Für die Defensivarbeit ist Kapitän und Anführer Keyvan Baei nicht zuständig. Die Auftritte des eher schmächtigen Mannes mit der Rückennummer 7 verheißen allerdings regelmäßig Spektakel. Nicht immer hat dies mit einer gelungenen Aktion zu tun. Nach einem vergleichsweise harmlosen Körperkontakt geht der iranische Stürmer auch gerne mal in die Horizontale über und dürfte mit seinem von Schmerz getragenen Aufschrei am Sonntagmorgen so manch einen aus dem Schlaf gerissen haben.

Keyvan Baei ist Arminias Freigeist mit dem Hang zur Theatralik

Nach wenigen Sekunden geht es aber in aller Regel weiter. Mit „Ein bisschen Spaß muss sein“ könnte Schlagbarde Roberto Blanco womöglich auch Leute wie Keyvan Baei im Sinn gehabt haben.

Nicht ganz so amüsant fand Gharehkhani hingegen die Halbzeitzigarette, die sich der Freigeist nach 45 Minuten im Spiel bei Nippes 78 II gegönnt und auf einem Bild in dieser Zeitung zu sehen war. „Das geht natürlich nicht.
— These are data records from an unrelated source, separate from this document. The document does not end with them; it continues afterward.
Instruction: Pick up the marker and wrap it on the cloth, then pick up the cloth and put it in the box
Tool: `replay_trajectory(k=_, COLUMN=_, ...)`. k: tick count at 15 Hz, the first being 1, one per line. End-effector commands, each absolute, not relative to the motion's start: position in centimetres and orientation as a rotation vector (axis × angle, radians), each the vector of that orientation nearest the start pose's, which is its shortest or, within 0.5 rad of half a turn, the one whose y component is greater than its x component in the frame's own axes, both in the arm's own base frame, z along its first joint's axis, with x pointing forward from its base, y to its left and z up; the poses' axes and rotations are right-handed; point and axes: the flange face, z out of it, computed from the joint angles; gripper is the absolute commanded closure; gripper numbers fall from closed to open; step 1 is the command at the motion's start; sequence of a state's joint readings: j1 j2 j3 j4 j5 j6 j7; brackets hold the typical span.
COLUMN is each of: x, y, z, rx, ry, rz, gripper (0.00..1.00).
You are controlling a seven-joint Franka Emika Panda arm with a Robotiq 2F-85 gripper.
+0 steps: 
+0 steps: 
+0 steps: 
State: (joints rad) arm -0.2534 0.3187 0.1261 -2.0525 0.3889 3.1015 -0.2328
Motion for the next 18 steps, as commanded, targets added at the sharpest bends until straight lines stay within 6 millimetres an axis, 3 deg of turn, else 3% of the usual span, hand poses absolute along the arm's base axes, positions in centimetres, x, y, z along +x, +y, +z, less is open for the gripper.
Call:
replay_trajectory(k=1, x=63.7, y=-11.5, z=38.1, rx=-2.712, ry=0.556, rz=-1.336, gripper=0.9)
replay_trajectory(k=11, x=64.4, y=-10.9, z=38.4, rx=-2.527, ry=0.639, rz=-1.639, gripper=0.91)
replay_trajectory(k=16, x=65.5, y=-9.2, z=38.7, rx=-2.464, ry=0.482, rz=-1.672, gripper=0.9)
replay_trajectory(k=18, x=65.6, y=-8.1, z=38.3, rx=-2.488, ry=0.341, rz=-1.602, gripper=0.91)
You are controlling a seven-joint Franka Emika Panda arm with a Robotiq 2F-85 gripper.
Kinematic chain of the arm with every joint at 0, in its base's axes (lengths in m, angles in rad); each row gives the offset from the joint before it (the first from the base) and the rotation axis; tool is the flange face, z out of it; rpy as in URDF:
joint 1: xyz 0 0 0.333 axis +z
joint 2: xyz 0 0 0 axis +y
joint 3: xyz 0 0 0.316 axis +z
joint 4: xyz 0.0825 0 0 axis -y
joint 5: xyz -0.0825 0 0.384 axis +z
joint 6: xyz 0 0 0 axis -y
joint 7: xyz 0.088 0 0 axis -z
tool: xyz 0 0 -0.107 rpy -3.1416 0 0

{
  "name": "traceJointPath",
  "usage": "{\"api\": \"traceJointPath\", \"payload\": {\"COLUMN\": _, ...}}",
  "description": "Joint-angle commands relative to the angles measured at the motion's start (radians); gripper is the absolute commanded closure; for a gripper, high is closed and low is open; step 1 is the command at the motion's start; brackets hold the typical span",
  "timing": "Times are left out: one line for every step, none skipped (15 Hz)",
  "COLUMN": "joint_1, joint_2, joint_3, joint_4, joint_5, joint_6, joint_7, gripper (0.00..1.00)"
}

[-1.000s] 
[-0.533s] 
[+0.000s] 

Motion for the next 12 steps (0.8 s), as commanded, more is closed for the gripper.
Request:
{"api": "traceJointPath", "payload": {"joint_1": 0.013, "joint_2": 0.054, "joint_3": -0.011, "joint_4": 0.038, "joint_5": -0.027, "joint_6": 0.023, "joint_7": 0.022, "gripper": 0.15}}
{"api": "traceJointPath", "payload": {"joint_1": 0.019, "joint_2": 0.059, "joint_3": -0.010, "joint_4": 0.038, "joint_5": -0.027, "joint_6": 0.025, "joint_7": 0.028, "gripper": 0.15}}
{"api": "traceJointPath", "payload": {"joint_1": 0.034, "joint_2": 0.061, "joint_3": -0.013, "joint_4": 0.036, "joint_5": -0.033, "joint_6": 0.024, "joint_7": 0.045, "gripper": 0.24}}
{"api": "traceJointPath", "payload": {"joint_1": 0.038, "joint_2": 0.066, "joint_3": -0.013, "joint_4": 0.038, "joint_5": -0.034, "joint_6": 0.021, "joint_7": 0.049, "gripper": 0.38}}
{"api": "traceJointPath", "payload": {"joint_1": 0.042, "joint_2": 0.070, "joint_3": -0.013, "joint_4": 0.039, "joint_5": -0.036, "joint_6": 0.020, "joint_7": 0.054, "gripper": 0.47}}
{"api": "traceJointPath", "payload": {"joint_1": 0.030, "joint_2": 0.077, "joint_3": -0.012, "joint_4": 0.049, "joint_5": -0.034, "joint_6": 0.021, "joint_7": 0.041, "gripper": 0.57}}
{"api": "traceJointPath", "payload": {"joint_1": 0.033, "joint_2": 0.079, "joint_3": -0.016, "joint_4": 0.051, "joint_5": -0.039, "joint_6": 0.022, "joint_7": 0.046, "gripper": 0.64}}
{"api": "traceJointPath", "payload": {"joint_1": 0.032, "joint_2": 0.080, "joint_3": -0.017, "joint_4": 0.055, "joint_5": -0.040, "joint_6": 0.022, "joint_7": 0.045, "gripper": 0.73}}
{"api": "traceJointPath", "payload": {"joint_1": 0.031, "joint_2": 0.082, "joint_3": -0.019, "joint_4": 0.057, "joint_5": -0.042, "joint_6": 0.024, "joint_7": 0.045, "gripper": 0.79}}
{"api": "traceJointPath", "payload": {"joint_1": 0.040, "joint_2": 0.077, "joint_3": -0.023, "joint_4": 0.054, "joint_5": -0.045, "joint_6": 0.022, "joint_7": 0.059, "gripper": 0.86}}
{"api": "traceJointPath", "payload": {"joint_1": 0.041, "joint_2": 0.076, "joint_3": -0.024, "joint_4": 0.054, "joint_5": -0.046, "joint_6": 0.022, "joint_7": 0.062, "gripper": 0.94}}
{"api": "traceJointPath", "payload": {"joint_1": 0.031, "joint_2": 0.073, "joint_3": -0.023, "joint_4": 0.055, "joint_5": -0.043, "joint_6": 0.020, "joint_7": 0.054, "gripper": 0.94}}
Als Spieler auf einer Sportanlage zu rauchen, ist nicht in Ordnung und nicht zu akzeptieren. Das habe ich allen gesagt und es wird nicht wieder vorkommen. Wir mögen als Fußballer keine Vorbilder sein, aber mit unserem Auftreten und Benehmen ist es sehr wohl unser Anspruch“, meint Gharehkhani.

Arminia 09 führt das Fairplay-Ranking souverän an

Auch hier bestätigt das Zahlenwerk das Gesagte und das vorbildliche Verhalten der Arminia, die in diesem Punkt der Konkurrenz längst enteilt ist. Die erste Gelbe Karte im laufenden Spielbetrieb gab es am achten Spieltag. Mit bislang erst neun Gelben Karten und ohne weitere Verwarnungen führt das Team von der Fritz-Hecker-Straße in Raderthal somit das Fairplay-Ranking souverän an.

Beinahe überflüssig zu erwähnen, dass sich die Spielvereinigung auch im ersten Testspiel des Jahres ebenso wie Croatia Köln in vorbildlicher Weise dem Regelwerk unterordnete. Dass am Ende erneut eine Niederlage zu Buche stand, ist allenfalls eine Randnotiz.